In the bag, along with the jemmy bar and the screwdrivers, were two balaclavas and two pairs of plastic gloves.

***

'I won't tell you anything,' Hawkins said.

'Then you lose your licence as a blaster. Pity, that.'

'Threats won't change me.'

'Not a threat, Mr Hawkins, a promise, and I always keep promises. Anyway you've told me plenty.'

'I've told you nothing.'

He thought the place stank. He thought it was pitiful that a man should live in such conditions. Everything he saw was filthy, every surface was grimed. There was a cat mess under his chair. But he believed the old blaster. Threats wouldn't change him.

'I know he's your friend. If he wasn't your friend then you wouldn't be covering for him. I know he's in South Africa… '

He watched the old man closely. Hawkins looked away, picked his nose, but his eyes didn't come back. That was good enough, Curwen was in South Africa, confirmation.

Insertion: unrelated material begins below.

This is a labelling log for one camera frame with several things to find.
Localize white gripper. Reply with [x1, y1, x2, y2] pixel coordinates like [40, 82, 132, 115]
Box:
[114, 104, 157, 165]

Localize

'I know that you told him how to build the bomb that he carried into John Vorster Square police station. In the trade, I gather, it's called the La Mon Mark One. I don't think Curwen could have made that bomb without expert help.'

'I won't tell you nothing.'

'But he didn't go there just to blow a hole in a police station. .. What did he go there for, George?'

'Nothing.'

'If John Vorster Square which is the most important police station in the country was just for starters, then he's aiming to follow it with something that's hells big. You following me, George?'

'Bugger off.'

'I've just been cremating a friend of mine today, George. He was an awkward sod, but he was my friend. I told my friend about Jack's father, my friend told Jack… I'll deny I ever told you t h a t.. . It was my friend that told Jack the truth about his father. I expect Jack told you what the truth was.'

No denial.

'Let me get back to where I was before. If it's something big, then it stands to reason that it's dangerous. You with me, George?'

Hawkins was with him. The old blaster was on the edge of his chair, hanging on the words.

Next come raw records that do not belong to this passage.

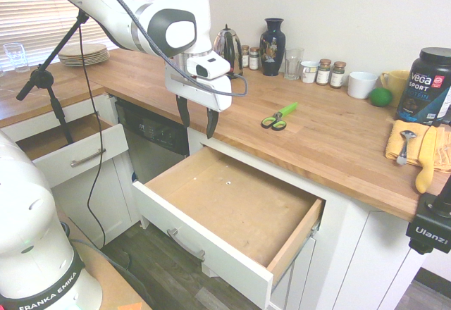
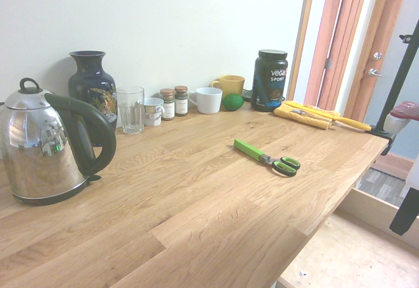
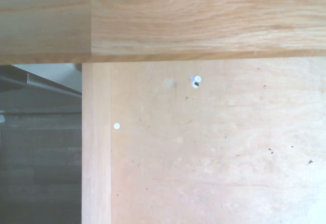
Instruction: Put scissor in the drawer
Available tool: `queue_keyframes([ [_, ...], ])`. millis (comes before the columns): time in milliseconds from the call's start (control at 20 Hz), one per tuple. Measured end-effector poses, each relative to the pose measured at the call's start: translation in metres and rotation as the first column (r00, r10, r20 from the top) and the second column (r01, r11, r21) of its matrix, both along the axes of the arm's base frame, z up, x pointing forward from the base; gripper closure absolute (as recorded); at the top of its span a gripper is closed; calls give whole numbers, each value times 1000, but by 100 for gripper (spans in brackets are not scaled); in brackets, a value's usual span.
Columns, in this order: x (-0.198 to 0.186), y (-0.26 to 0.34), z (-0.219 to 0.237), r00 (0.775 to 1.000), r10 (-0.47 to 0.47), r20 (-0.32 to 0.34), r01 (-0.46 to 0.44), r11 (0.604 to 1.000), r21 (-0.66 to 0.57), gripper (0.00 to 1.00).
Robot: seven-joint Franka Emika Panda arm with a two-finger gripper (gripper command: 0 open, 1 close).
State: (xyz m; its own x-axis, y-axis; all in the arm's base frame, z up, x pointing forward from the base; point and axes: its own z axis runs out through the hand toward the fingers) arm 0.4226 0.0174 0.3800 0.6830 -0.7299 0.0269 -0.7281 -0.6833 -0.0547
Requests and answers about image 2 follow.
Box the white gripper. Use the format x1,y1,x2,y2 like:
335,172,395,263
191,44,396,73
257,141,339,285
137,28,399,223
385,100,419,237

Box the green and black scissors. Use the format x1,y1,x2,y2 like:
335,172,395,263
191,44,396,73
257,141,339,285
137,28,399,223
233,138,302,178

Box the open wooden drawer white front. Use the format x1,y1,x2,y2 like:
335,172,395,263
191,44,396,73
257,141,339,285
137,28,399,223
276,188,419,288

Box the metal spoon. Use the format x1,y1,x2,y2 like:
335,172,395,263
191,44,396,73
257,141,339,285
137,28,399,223
290,107,341,129

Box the yellow cloth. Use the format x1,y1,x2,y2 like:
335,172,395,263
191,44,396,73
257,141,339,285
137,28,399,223
273,100,342,131

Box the black Vega protein tub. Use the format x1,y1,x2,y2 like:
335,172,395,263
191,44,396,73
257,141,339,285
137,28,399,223
250,49,289,113

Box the wooden door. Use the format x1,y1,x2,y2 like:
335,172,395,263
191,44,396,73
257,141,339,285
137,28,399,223
343,0,414,120

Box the green lime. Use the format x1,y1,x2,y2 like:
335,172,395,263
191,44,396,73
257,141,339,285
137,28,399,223
222,93,245,111

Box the yellow mug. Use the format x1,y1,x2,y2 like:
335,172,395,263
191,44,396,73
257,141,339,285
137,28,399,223
209,75,246,98

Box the plain white cup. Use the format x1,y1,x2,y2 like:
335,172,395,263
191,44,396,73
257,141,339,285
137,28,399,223
187,86,224,115

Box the spice jar brown lid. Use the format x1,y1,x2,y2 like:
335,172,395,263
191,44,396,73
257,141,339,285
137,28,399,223
159,88,176,121
173,85,189,117

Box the small white patterned mug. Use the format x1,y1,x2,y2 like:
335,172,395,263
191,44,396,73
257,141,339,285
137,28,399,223
143,97,166,127

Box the clear glass tumbler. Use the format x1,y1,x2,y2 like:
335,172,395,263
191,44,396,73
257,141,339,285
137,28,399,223
116,86,145,135

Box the dark blue floral vase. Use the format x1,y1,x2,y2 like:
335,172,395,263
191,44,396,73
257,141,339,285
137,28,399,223
67,50,118,147

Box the stainless steel electric kettle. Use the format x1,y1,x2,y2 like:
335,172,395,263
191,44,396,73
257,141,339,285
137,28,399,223
0,77,117,207

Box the yellow handled utensil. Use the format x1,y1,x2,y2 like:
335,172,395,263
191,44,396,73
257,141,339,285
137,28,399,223
285,101,373,132

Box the black clamp camera stand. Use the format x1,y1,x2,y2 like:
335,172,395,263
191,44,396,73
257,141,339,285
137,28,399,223
365,19,419,156

'He must have been pretty lucky not to have got himself killed at John Vorster Square.'

Hawkins bit. 'Your friend that died, what happened to him?'

'Murdered… But that's not what I'm here for. I have to know the boy's next target. If I'm to help him I have to know.'

'How can you help him?'

'Where I work we're like the priest's confessional. We're not interested in names, we don't care where the information comes from. .. This isn't a conversation that ever happened

… I can't tell you how we can help him. You have to believe me that it makes it easier for us to help the boy if we know what he's at.'

'You're too late in the day to come bellyaching about help. You're talking shit, it's your lot that pissed on Jack's father.'

'What's he going to do, George?'

'What would you do if it was your father?'

The gamble, the big throw. 'Take him out.'

Hawkins gazed down at the torn linoleum. Over his yellowed teeth his lips were tight closed.

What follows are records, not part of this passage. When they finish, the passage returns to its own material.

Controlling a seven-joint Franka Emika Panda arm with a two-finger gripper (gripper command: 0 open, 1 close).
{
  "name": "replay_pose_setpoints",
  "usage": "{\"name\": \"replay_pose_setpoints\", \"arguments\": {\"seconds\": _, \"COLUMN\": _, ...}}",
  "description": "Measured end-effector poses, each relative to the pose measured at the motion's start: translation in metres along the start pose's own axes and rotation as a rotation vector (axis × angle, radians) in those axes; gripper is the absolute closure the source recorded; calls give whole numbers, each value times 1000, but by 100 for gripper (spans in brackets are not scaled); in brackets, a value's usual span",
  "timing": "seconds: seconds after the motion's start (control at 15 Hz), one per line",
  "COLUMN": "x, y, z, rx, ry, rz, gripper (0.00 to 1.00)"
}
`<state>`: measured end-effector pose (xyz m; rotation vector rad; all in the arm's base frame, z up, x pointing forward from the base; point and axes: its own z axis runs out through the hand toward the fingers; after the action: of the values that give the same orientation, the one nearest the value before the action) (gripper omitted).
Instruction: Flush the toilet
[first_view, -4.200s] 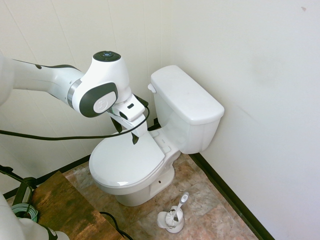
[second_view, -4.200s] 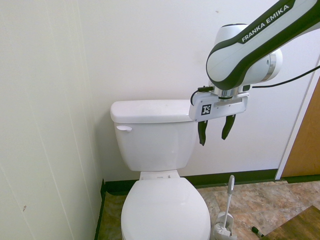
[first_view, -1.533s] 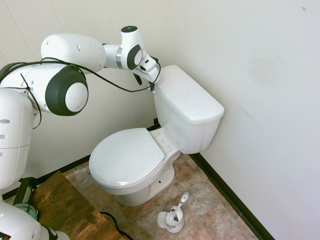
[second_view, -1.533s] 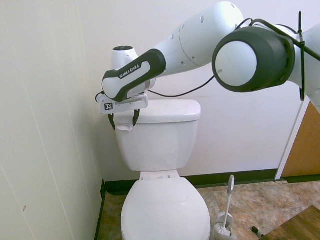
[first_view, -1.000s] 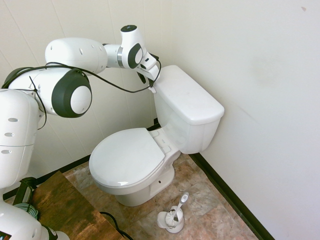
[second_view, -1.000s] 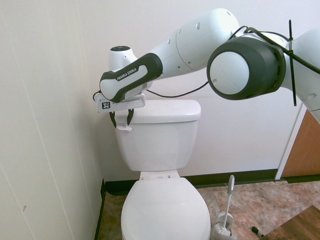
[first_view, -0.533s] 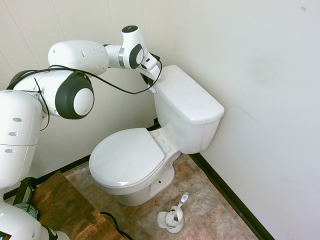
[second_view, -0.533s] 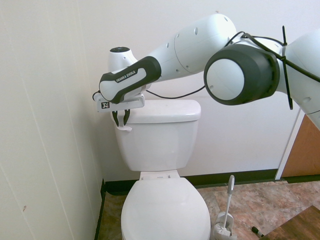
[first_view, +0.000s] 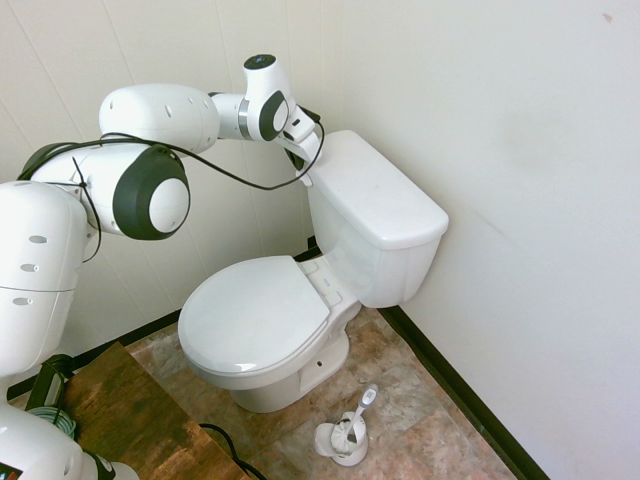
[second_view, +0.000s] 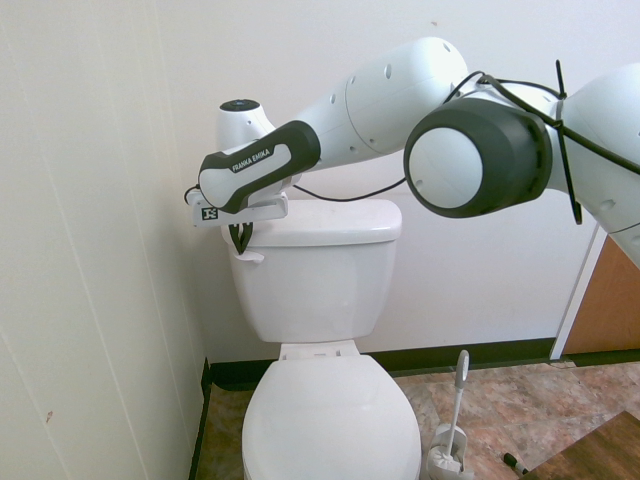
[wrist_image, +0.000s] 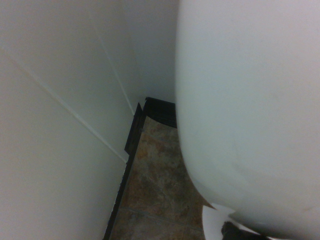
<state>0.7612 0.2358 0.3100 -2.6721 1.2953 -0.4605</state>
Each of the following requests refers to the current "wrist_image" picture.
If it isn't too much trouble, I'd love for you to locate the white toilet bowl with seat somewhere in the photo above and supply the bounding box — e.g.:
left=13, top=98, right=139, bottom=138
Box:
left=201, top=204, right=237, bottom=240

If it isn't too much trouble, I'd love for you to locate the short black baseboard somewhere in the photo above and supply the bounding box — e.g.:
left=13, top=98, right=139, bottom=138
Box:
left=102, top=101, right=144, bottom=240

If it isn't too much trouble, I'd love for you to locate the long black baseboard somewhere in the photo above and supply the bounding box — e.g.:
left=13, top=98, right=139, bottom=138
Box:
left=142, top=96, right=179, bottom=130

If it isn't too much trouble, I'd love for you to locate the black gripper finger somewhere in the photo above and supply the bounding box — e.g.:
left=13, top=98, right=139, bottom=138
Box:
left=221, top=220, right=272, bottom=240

'I'd try to take him out of Pretoria Central gaol, and I'd think I might know how to set about that because I'd talked to an explosives expert called George Hawkins.'

'He's on the minimum. He's no chance.'

'What sort of minimum, George?'

'Gelignite. He hasn't an ounce of margin.'

'That's tough on the boy.'

Hawkins said, 'If you betray him then it'll go with you for the rest of your life. There'll be the time, the hour before your death, when you'll be bloody sorry you betrayed him.

You'll cry for his forgiveness. So help me, Christ, and you won't deserve to be heard.'

'That's well put, George.'

'I'm thought to be a hard, mean bugger. I cried when the lad went.'

'Because he's going to try to blow his way into Pretoria Central, and take his father out.'

'I'd be proud to call Jack Curwen my son.'

The light was gone, the room in shadow. The man left Hawkins sitting in his chair. He could no longer clearly see the old blaster's face. He understood how Curwen had won over Jimmy Sandham, just as he had won over a hard, mean bugger who was an expert in explosives.